Чтобы понять впечатление, которое произвела на нас эта нота, надо представить себе атмосферу революционной России в эту эпоху и ту кампанию, которую вела советская демократия. Во всех наших обращениях к социалистическим партиям всего мира, в нашей прессе, в наших резолюциях и речах, обращенных к населению и армии, мы постоянно подчеркивали, что заявление Временного правительства от 27 марта является первым с начала мировой войны актом, которым одна из воюющих стран отказалась от всяких империалистических целей. Мы не уставали подчеркивать, что общественное мнение союзных демократических стран должно поддержать этот почин, чтобы добиться такого же отказа от империалистических целей со стороны своих правительств и выработать новую общесоюзную платформу общедемократического мира. Именно по этим соображениям настаивали мы на превращении заявления 27 марта в официальную ноту.

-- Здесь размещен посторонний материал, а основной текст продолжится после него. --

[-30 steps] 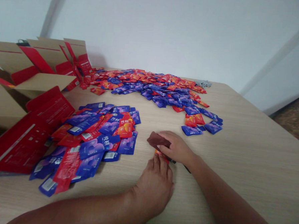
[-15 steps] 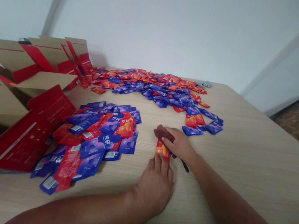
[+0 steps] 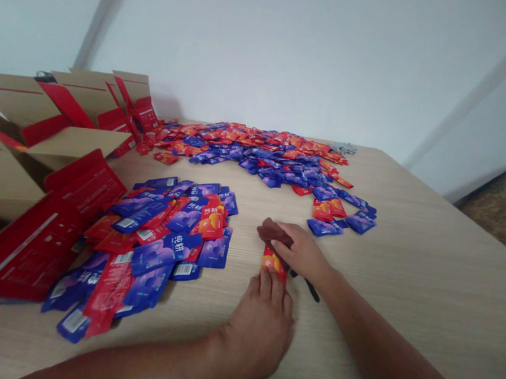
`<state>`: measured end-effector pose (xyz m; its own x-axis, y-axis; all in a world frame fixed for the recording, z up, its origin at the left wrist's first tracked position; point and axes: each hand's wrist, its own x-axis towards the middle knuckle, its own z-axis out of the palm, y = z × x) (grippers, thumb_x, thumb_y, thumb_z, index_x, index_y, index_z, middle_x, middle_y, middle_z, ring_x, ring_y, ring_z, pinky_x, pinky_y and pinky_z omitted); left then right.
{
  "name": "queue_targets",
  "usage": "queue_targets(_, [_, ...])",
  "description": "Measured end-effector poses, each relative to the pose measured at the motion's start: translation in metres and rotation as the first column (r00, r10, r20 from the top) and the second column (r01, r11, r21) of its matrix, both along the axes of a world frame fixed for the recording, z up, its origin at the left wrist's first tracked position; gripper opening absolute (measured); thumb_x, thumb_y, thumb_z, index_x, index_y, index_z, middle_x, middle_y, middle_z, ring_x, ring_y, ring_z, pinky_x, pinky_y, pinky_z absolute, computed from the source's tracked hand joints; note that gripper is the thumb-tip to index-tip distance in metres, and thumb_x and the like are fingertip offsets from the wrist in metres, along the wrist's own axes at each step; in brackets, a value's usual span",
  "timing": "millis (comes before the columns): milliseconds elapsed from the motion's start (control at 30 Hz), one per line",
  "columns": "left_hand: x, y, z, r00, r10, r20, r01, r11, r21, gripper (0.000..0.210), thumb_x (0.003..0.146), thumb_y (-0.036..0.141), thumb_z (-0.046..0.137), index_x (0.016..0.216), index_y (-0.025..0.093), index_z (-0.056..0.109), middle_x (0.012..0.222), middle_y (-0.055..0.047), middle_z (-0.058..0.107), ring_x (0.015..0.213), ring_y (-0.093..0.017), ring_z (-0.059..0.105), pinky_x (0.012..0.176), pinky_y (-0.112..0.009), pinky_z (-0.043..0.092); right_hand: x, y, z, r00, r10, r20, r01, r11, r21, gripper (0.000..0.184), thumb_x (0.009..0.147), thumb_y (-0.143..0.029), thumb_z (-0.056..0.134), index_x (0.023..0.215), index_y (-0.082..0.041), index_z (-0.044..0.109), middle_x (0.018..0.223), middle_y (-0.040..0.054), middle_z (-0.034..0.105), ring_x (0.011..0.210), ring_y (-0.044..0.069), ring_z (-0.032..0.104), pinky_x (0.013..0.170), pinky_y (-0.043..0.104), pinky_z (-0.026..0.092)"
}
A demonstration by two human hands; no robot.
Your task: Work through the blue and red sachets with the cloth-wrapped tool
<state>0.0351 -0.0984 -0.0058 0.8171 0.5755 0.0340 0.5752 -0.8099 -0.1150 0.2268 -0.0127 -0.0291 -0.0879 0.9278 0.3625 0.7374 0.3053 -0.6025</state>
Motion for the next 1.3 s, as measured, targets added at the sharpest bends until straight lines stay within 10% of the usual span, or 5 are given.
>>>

Борьба против этой политики демократического мира велась как внутри России, так и в союзных странах под лозунгами «Войны до победного конца», «До осуществления санкций и гарантий», продиктованных побежденному врагу. И вот в ноте, поясняющей смысл акта 27 марта, Милюков провозглашал лозунгами Временного правительства именно эти, ставшие ненавистными для революционной демократии, лозунги. И эта нота, которая представляла собой не что иное, как полемику с основными положениями политики Советов, преподносилась революционной демократии как удовлетворение ее требования.
Хуже всего было то, что нота была уже отправлена союзникам и текст ее был сообщен печати.
Если бы Милюков задался целью вызвать разрыв между Советами и правительством, лучшего средства для этого, чем его нота, он найти не мог. Таково было общее впечатление всех присутствовавших, которые в один голос выражали свое удивление и возмущение. Чхеидзе долго молчал, слушая негодующие возгласы окружающих, и потом, повернувшись ко мне, сказал тихим голосом, в котором слышалось давно назревшее глубокое убеждение: «Милюков – это злой дух революции».
Весть о получении текста ноты разнеслась по кулуарам Таврического дворца. Подходили все новые члены Исполнительного Комитета, которые знакомились с текстом ноты. До открытия заседания образовалось импровизированное совещание присутствовавших членов. В оживленном обмене мнений не только члены левой оппозиции, но и некоторые члены большинства характеризовали ноту как провокацию, как вызов. Скобелев, я и другие пытались смягчить разгоревшиеся страсти, что было очень трудно. Стремясь получить какие-нибудь успокоительные сведения, Брамсон задал мне вопрос, думаю ли я, на основании опыта переговоров с правительством, что правительство намеренно редактировало ноту так, чтобы отмежеваться от политики советской демократии.